Problem details:
If a line in the material below has the word "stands", copy it.

Source material:
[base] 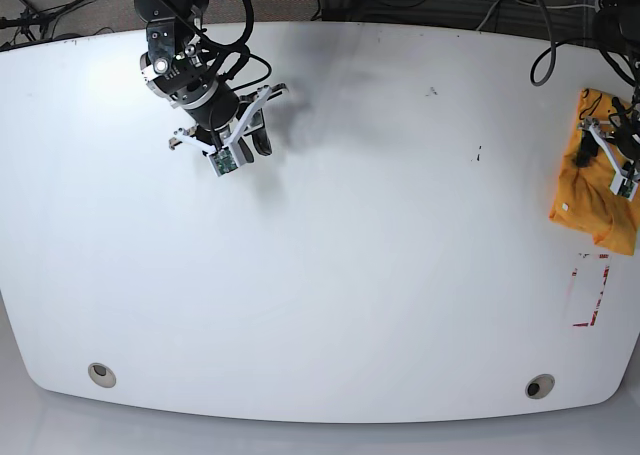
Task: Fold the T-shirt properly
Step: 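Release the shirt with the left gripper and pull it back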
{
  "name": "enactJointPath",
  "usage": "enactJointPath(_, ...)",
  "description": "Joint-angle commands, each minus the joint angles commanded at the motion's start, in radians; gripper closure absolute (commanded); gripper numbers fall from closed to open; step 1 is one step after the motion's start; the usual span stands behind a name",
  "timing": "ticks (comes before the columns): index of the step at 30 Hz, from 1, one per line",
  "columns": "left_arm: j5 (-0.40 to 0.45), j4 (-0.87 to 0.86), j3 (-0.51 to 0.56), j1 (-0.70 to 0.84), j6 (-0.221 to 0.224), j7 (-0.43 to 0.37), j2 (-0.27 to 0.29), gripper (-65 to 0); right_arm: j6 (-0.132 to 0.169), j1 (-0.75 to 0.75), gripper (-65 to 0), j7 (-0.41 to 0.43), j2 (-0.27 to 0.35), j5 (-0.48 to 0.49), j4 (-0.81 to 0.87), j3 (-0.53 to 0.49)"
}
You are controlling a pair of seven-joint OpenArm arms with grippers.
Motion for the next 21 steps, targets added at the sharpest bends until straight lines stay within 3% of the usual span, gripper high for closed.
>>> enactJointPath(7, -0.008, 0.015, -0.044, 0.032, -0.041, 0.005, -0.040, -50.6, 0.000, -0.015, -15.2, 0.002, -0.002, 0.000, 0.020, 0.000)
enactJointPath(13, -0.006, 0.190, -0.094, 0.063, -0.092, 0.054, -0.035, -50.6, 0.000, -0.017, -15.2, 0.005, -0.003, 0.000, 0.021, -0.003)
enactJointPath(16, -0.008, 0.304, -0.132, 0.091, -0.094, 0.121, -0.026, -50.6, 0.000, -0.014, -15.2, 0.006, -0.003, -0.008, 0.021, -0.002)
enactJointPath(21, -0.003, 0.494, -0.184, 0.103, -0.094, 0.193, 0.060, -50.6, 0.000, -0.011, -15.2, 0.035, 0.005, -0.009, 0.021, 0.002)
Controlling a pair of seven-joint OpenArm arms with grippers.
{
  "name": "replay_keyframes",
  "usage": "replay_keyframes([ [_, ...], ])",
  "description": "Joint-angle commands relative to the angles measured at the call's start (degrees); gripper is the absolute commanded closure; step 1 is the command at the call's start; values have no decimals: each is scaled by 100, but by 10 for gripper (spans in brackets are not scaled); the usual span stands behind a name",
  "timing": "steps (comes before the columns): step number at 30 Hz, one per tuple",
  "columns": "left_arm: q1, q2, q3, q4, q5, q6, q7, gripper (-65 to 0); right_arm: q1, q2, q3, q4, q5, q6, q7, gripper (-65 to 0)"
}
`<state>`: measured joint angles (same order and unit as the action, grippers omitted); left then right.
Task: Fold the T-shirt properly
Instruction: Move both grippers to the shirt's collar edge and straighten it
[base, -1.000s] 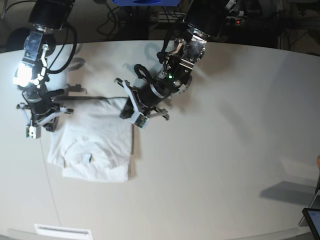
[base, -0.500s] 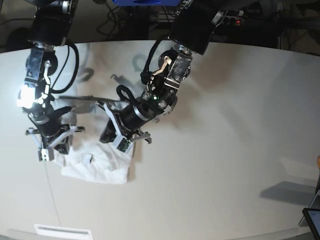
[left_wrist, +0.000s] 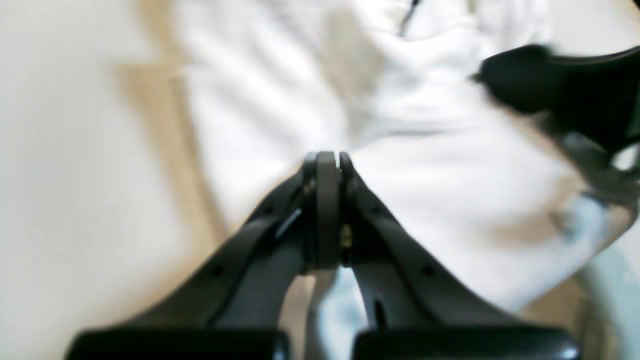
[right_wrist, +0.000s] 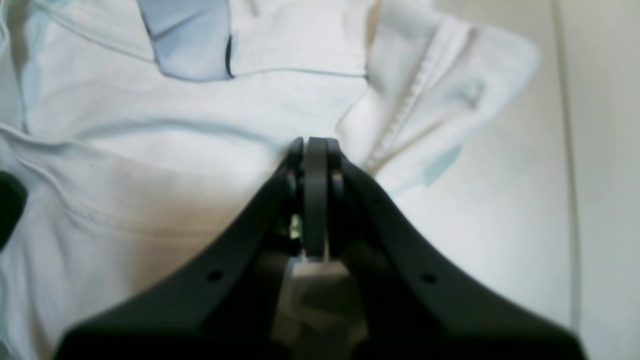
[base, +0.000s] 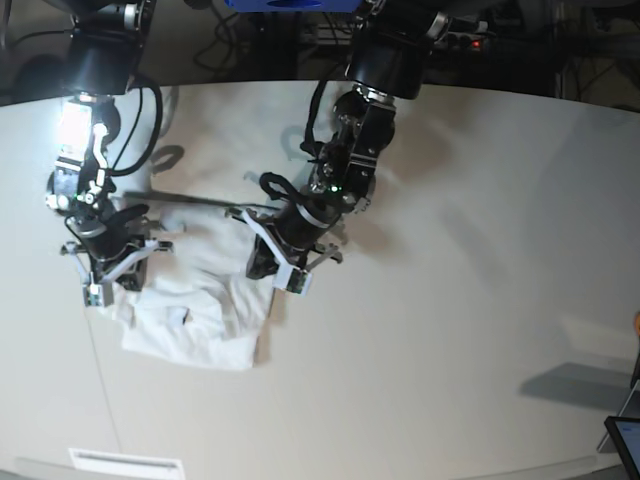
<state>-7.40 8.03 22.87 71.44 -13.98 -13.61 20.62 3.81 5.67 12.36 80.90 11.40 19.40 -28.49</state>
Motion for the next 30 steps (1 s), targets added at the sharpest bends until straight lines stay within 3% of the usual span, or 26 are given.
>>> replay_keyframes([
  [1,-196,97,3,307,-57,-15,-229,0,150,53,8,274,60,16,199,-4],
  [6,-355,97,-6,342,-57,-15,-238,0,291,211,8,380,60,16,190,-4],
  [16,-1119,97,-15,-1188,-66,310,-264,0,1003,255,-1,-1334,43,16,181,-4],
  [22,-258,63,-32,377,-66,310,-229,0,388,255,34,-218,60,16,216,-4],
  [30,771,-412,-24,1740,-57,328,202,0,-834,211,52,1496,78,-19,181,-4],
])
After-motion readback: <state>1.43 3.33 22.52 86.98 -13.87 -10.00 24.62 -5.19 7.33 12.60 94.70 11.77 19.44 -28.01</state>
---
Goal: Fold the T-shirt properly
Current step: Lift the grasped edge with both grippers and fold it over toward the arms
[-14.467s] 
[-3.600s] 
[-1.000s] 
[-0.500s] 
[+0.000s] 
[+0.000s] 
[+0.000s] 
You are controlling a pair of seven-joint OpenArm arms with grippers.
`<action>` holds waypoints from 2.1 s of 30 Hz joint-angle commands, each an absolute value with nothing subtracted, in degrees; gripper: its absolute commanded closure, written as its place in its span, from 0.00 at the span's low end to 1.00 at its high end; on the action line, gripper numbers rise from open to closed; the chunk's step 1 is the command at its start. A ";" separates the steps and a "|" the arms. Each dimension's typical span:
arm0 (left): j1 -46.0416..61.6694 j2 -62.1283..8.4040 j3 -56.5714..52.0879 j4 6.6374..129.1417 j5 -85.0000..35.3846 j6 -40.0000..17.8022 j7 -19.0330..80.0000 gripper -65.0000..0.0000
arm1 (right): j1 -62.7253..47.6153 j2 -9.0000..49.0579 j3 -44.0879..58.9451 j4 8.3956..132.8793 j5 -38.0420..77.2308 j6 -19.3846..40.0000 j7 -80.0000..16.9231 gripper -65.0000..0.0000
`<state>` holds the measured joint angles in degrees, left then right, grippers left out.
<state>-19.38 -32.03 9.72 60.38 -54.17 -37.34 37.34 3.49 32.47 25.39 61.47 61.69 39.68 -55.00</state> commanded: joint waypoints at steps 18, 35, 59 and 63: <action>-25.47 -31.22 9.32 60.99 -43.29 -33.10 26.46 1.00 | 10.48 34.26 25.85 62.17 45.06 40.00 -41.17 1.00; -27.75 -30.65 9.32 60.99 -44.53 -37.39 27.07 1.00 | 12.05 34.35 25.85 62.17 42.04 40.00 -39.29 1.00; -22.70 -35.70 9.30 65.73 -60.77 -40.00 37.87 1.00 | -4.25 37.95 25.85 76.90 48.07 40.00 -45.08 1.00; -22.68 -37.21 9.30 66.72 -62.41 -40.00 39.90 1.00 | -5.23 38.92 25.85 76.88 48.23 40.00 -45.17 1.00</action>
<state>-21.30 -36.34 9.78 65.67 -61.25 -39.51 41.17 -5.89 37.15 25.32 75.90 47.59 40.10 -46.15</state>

Answer below:
  "description": "Joint-angle commands, each minus the joint angles commanded at the motion's start, in radians; gripper closure absolute (commanded); gripper numbers fall from closed to open; step 1 is one step after the motion's start; the usual span stands behind a name",
  "description": "Joint-angle commands relative to the angles measured at the call's start (degrees); gripper is the absolute commanded closure; step 1 is the command at the call's start; values have no decimals: each is scaled by 100, but by 10 for gripper (spans in brackets are not scaled); the usual span stands behind a name",

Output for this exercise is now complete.